Ethanol. If we could just get that stuff out of wine and beer the world would be a much sadder place.


----------



## Ducatiboy stu (11/5/16)

Mozz said:


> Ethanol. If we could just get that stuff out of wine and beer the world would be a much sadder place.


Its easier to get it out of the petrol


----------



## Danwood (12/5/16)

Ducatiboy stu said:


> https://www.youtube.com/watch?v=NN2tHSkcObk


Spectakoolaar !


----------



## Ducatiboy stu (12/5/16)

Danwood said:


> Spectakoolaar !



Something deep inside me is making me want to buy some more peroxide.....somehow I dont think all of it will get used for brewing related activities h34r:


----------



## Matplat (12/5/16)

The Morgans sanitiser product is also hydrogen peroxide based.... but you use an order of magnitude more of it each time, compared with starsan...


----------



## Batz (12/5/16)

As well as hydrogen peroxide, there is phosphoric acid another no rinse sanitiser.

I buy it from Dairy suppliers, it's around $200.00 for 20lt.

http://www.daviesway.com.au/all-products/eliminate.aspx?lv.crumb=73678

Go in with 4 other brewers and your 5 litres will give you 2,500 litres of sanitiser. Works out quite reasonable.

They sell this as well

http://www.daviesway.com.au/all-products/iophos.aspx?lv.crumb=73678

As I bought 20lt of Eliminate I don't see myself ever buying anything else.

Batz


----------



## Bribie G (12/5/16)

Coles or Woolies, but it's only 3% stuff.





Makes a great wound cleaner, I used to have ingrowing toenails and when they got infected, run some Peroxide into the infected area that would froth up, then apply Betadine.

You can also gargle it and swish around for peripheral gum disease and look like a rabid dog for a few minutes.

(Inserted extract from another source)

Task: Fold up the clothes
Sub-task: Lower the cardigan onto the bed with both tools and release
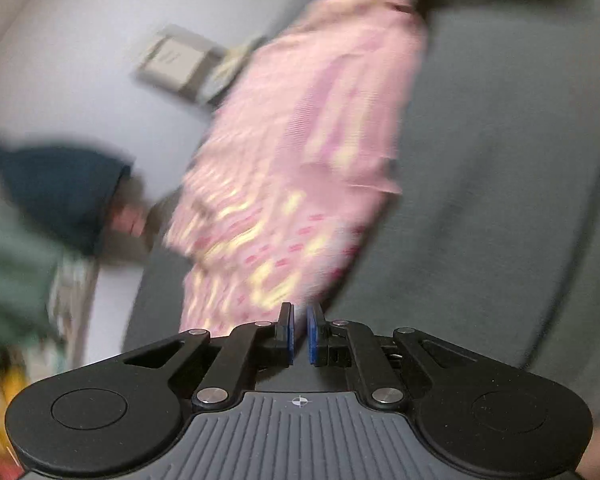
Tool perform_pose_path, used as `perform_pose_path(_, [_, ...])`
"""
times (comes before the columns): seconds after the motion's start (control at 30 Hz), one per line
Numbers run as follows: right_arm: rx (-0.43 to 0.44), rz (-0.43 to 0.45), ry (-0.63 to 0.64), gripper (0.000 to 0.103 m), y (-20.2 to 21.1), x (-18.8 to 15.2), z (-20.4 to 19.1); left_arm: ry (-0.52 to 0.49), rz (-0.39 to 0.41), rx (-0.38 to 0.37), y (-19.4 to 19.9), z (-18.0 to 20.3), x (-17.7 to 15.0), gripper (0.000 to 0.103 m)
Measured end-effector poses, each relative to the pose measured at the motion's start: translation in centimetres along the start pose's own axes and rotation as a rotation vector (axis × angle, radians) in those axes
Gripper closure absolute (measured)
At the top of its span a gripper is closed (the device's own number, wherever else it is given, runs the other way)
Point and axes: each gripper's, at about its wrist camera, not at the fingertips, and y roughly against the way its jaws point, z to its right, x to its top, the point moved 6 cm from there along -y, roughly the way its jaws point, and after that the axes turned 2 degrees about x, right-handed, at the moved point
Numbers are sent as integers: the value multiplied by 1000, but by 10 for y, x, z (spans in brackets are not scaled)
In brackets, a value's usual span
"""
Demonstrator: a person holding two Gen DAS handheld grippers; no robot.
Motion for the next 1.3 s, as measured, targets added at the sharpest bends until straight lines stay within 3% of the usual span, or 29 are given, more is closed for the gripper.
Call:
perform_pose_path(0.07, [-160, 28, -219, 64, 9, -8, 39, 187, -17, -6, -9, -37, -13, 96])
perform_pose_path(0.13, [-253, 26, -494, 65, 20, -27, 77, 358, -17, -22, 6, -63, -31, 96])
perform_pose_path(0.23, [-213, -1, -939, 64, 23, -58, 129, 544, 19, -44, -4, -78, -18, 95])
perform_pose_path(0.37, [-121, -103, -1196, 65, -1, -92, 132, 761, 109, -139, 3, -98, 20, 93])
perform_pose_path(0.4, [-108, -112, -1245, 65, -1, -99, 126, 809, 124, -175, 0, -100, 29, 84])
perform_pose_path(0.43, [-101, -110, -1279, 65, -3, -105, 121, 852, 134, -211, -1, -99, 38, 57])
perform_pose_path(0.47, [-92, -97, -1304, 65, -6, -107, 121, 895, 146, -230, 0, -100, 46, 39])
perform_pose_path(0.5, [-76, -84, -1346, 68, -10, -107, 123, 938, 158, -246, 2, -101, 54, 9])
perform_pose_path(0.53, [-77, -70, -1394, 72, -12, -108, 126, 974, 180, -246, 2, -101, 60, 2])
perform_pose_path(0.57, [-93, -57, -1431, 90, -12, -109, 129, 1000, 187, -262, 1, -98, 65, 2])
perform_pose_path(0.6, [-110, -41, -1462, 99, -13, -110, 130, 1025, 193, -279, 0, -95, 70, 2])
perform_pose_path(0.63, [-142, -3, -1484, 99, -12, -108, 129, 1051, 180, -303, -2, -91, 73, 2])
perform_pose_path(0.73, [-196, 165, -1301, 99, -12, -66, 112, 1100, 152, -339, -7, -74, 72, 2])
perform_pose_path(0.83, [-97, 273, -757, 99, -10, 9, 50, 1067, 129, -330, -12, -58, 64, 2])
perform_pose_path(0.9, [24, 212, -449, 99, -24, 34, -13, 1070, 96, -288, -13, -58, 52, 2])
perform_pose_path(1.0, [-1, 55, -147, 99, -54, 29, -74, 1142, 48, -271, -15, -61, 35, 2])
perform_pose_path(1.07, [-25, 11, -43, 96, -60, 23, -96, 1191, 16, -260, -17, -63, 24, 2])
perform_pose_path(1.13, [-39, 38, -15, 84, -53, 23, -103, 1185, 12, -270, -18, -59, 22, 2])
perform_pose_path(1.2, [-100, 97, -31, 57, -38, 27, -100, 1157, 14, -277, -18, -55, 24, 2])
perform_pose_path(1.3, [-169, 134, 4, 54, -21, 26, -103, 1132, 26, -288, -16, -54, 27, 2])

It will bleach hair but not white, it turns out like a ginger tom cat colour. I think the old time hairdressers used to mix it with something else.


----------



## Ducatiboy stu (12/5/16)

Batz said:


> As well as hydrogen peroxide, there is phosphoric acid another no rinse sanitiser.
> 
> I buy it from Dairy suppliers, it's around $200.00 for 20lt.
> 
> ...


The dairy stuff is not far removed from Star-San, they are both Phosphoric Acid acid

I remember a thread a while back when people where saying that the dairy phos wasnt as good as Star-San ( cause it didnt have Star-san on the label  ).... Silly fools


----------



## Bribie G (12/5/16)

Starsan is a blend of Phosphoric Acid, dodecylbenzenesulfonic acid and 10% mystery ingredient, probably the surfactant that gives the mighty foam.


----------



## wessmith (12/5/16)

Peroxide needs to be in acid environment to be really effective. I currently have Proxitane which is peroxide and peroxyacetic acid. Working strength around 1 to 1.5% and it is truly no rinse. Same stuff vege growers use when they "wash" lettuce and other produce for a no-wash product in the supermarket.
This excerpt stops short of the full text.